Олег Николаевич поставил перед ней тарелку с бутербродами, чашку кофе и сел рядом с мамой.

– Викуля, тебе надо отдохнуть, – заметил он. – Ложись поспи, а утром я позвоню своему приятелю, высокому чину из МВД, и еще кое-кому, они помогут разобраться.

– Нет, – решительно покачала головой Вика, – это, как говорится, «не катит». Часов в шесть-семь обнаружат наше исчезновение и сразу придут сюда. Высокий чин, как правило, на работу раньше десяти не приходит, они просто не дадут нам никуда позвонить.

– Да кто они-то?! – всплеснула руками мама.

– Я не сказала, но ночью нас со Степкой уже охраняли.

– Как же ты ушла? – спросил отчим.

– Через черный выход.

Он внимательно на нее посмотрел и, поняв больше, чем она сказала, не стал задавать лишних вопросов, а предложил:

– Тогда мы все сейчас поедем ко мне.

– Тоже не катит, – возразила Вика. – Я уже думала об этом. Они выбрали Степика по двум причинам: первое – он очень здоровый ребенок, и второе – мы простая семья, без денег и связей. Когда они узнают про вас, а узнают они очень быстро, что вы человек известный, не бедный и имеете весьма весомые связи, то постараются прикрыть лавочку и, может, захотят убрать меня, как основного свидетеля.

– Господи, Вика! – ахнула перепуганная до крайности мама. – Ты не перегибаешь? Ты сама-то слышишь, что говоришь?! Убрать! Это же абсурд какой-то!

– За всем этим стоят большие деньги.
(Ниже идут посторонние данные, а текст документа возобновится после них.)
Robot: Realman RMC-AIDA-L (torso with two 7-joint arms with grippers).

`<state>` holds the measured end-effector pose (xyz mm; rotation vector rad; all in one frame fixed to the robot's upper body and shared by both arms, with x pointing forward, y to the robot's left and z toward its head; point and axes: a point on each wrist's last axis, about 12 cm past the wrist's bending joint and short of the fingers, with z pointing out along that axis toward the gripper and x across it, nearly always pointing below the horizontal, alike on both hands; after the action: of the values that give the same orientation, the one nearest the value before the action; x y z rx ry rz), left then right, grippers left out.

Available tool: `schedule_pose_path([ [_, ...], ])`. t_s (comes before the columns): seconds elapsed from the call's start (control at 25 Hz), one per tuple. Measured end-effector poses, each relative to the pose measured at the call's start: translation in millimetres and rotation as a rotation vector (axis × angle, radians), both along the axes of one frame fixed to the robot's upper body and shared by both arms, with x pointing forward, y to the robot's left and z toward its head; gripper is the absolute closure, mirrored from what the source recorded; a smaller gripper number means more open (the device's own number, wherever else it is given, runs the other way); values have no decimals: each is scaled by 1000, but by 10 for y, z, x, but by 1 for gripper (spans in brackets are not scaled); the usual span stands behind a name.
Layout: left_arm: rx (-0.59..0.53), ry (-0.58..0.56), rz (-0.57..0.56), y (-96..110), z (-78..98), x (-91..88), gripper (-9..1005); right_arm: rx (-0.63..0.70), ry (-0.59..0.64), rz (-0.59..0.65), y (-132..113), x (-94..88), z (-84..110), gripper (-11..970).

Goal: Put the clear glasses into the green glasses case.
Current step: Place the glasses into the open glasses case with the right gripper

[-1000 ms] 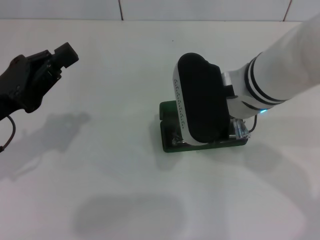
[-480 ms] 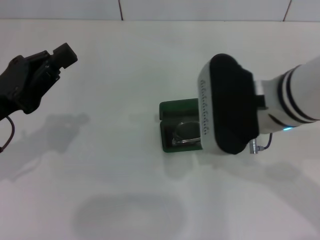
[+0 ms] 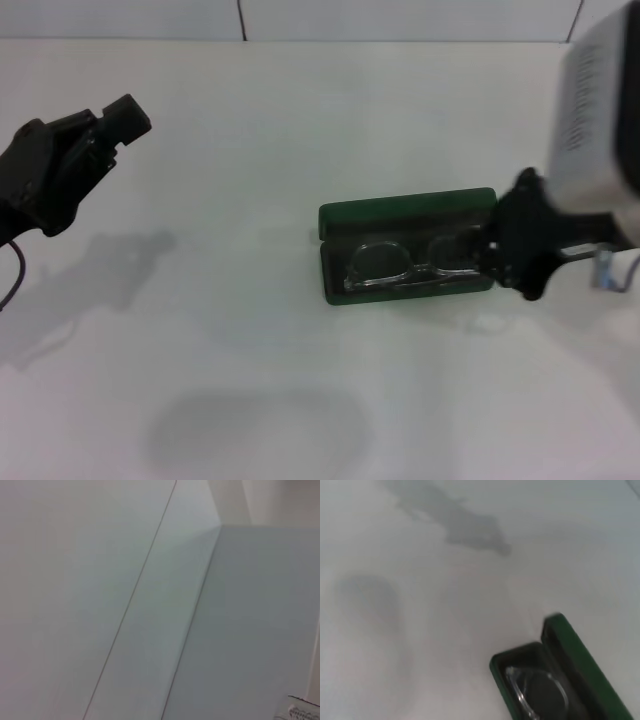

Я же рассказывала, что завотделением получил официальный ответ: факты не подтвердились. Значит, у них в полиции есть кто-то свой, и это не рядовой из районного отделения. – Вика допила кофе и, поставив чашку, пояснила: – Я пока не знаю, как они действуют и кто за ними стоит, но рисковать не собираюсь. Лучше я перестрахуюсь десять раз, чем дам малейшую возможность найти нас со Степкой. А вашу «тяжелую артиллерию» из МВД, Олег Николаевич, мы подключим на последнем этапе, когда понадобятся решительные действия. Ни один высокий чин не поспешит помочь, он сначала даст указание разобраться, узнает, кому и что платят по данному вопросу, взвесит, стоит ли ввязываться самому или потребовать «отката», и так далее. Пока мы будем ждать от него ответа, пройдет несколько дней, а тогда уже никакие следственные действия не дадут результатов.

– Так ты что, хочешь выяснять, проводить расследование? – охнула мама, от страха приложив ладошку к губам.

– Если этого не сделать, то мне придется убегать всю жизнь и постоянно бояться, что Степку в любой момент могут украсть, как идеального донора для кого-то.

– Может, вам уехать к отцу, в Питер? – предложил Олег Николаевич.

– Нет, по тем же самым соображениям: у него нас станут искать в первую очередь. И потом, сколько нам там придется прятаться? Полгода? Год? Всю оставшуюся жизнь?


Родители развелись, когда Вике было десять лет. Папа влюбился в лаборантку из своего НИИ. Взрослые, честно стараясь оградить Вику от выяснения своих отношений, делали вид, что все в порядке днем, а ночью ругались шепотом на кухне, чтобы ребенок не слышал. Но ребенок, конечно, все слышал и понимал, а еще девочка плакала в подушку и стала совершенно неуправляемой.